In the case of the portable hexapod described above, greater versatility of use is provided by leaving the fixed ball and socket joints free (by removing the fixed base), for the purpose of adapting to the possibilities offered by the workpiece to be processed. However, this freedom requires that once the hexapod has been secured to the workpiece (by means of the fixed ball and socket joints), the position of said fixed ball and socket joints must be identified.

It is sufficient to know the position of the ball and socket joints in relation to each other. After determining the positions of the fixed ball and socket joints, the hexapod can be positioned with precision and generate arbitrary trajectories such as lines, circles or spirals.

In the case of a "normal" hexapod, the positions of the fixed ball and socket joints, the moveable ball and socket joints and the tool on the moveable platform tend to be "constant" parameters. In order to carry out movements with precision, said parameters are usually identified by means of calibration.

Generally, calibration is used to determine all the geometric parameters listed above.

In contrast with these methodologies, in order to enable precise movement of a portable hexapod once secured, it is sufficient to determine the relative position of the fixed ball and socket joints, the remaining parameters are known by other means. For example, by means of previous calibrations, or by means of a direct measurement, which may be possible using a Coordinate-Measuring Machine given the reduced dimensions of the portable machine.
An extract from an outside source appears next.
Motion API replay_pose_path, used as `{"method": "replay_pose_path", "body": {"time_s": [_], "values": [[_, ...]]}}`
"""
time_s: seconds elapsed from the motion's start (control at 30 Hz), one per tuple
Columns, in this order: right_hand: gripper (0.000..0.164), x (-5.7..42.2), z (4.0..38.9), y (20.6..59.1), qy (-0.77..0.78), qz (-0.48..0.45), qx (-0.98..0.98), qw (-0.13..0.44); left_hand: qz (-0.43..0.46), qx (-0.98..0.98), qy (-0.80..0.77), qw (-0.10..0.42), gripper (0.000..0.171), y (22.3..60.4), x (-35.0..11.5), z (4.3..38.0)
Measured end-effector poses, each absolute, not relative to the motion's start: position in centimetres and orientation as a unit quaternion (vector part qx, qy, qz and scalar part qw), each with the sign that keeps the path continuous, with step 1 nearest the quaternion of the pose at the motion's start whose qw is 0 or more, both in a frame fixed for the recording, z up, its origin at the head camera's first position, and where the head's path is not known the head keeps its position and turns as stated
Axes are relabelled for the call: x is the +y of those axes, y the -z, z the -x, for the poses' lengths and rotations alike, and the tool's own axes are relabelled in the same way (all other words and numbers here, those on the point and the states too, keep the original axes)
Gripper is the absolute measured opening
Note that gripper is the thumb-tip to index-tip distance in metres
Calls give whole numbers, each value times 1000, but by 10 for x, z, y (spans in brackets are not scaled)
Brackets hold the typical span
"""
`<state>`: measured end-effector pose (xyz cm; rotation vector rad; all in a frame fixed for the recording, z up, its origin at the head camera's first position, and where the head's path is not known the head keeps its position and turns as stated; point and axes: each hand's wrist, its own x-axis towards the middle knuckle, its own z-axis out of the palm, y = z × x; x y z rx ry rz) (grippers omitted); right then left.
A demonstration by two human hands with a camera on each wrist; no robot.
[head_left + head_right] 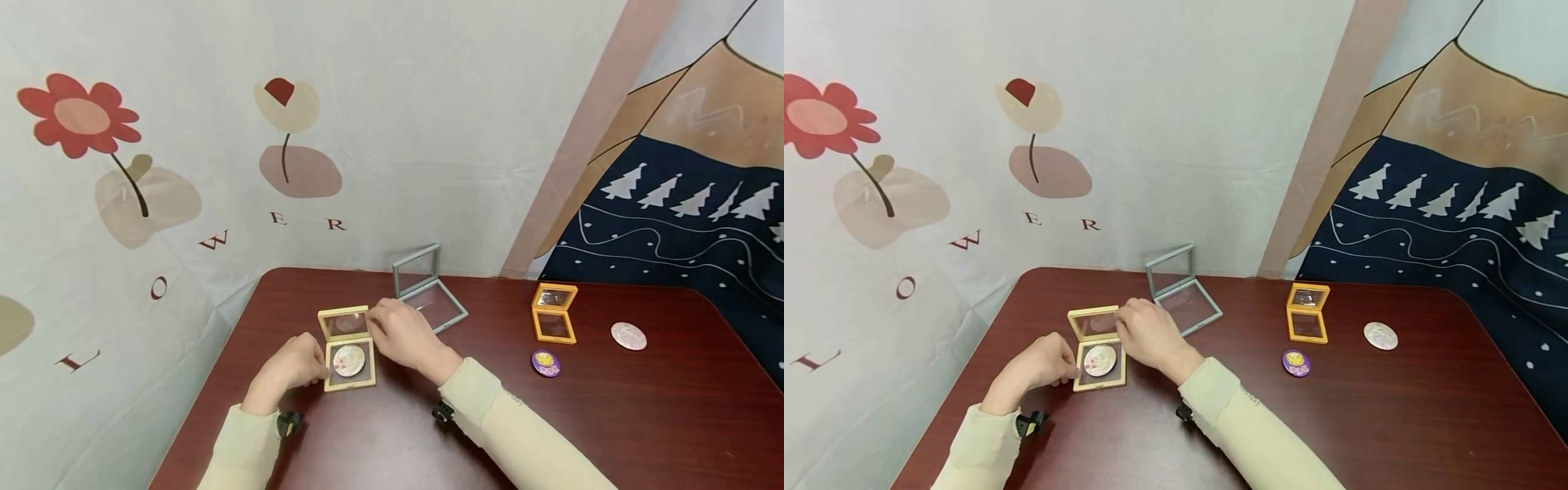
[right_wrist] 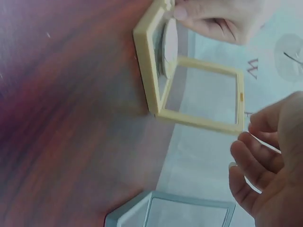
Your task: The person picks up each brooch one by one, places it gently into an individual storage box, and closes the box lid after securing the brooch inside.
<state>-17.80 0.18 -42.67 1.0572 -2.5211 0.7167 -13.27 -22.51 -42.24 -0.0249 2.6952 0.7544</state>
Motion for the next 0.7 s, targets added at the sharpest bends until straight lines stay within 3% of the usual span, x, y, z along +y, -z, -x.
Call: {"method": "replay_pose_path", "body": {"time_s": [0.37, 0.7], "values": [[20, 4, 187, 432, -323, -322, -882, 121, 3, 949, -267, 170, 26, 425, -227, 133], [16, 1, 186, 433, -317, -321, -887, 96, 0, 948, -272, 167, 26, 425, -227, 133]]}}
However, determination of the position of said fixed ball and socket joints must be very robust, due to the fact that the configuration in which the user decides to secure the portable hexapod can vary enormously, herein lies the machine's versatility In contrast with this need, the calibration procedures of "normal" parallel kinematic machines are usually prepared to determine only small errors in relation to a theoretical design.

On a separate note, all machines need to resolve the problem of knowing their position relative to the workpiece that they must process.

In conventional machines, this search for references can be carried out using details in almost any part of the workpiece, which in some way simplifies the centring of the workpiece on the machine.

However, a portable machine only reaches a small zone of the workpiece, the zone on which it must work. This fact makes it considerably difficult to search for references on the basis of which the machine's position in relation to the workpiece can be known.

During the last few years, different calibration procedures for parallel kinematic machines have been developed. The calibration always requires redundant measurements additional to the minimum ones necessary for positioning the machine. Occasionally, the machines have been equipped with redundant measuring systems, but the most common practice is to use measuring systems that are external to the machine.

As an external measuring device, the so-called Double Ball Bar (DBB) has been used for example, which is a linear measurement device provided with ball and socket joints at both ends and which provides the measurement of the relative displacement between both ends. The ball and socket joints are normally implemented by means of balls that rotate inside a housing with three points of contact. The measurement of the distance can be carried out in different ways: LVDTs can be used, linear rulers or laser interferometers. One example of a parallel kinematic machine using DBBs is described in patent document US2006/0254364 Al.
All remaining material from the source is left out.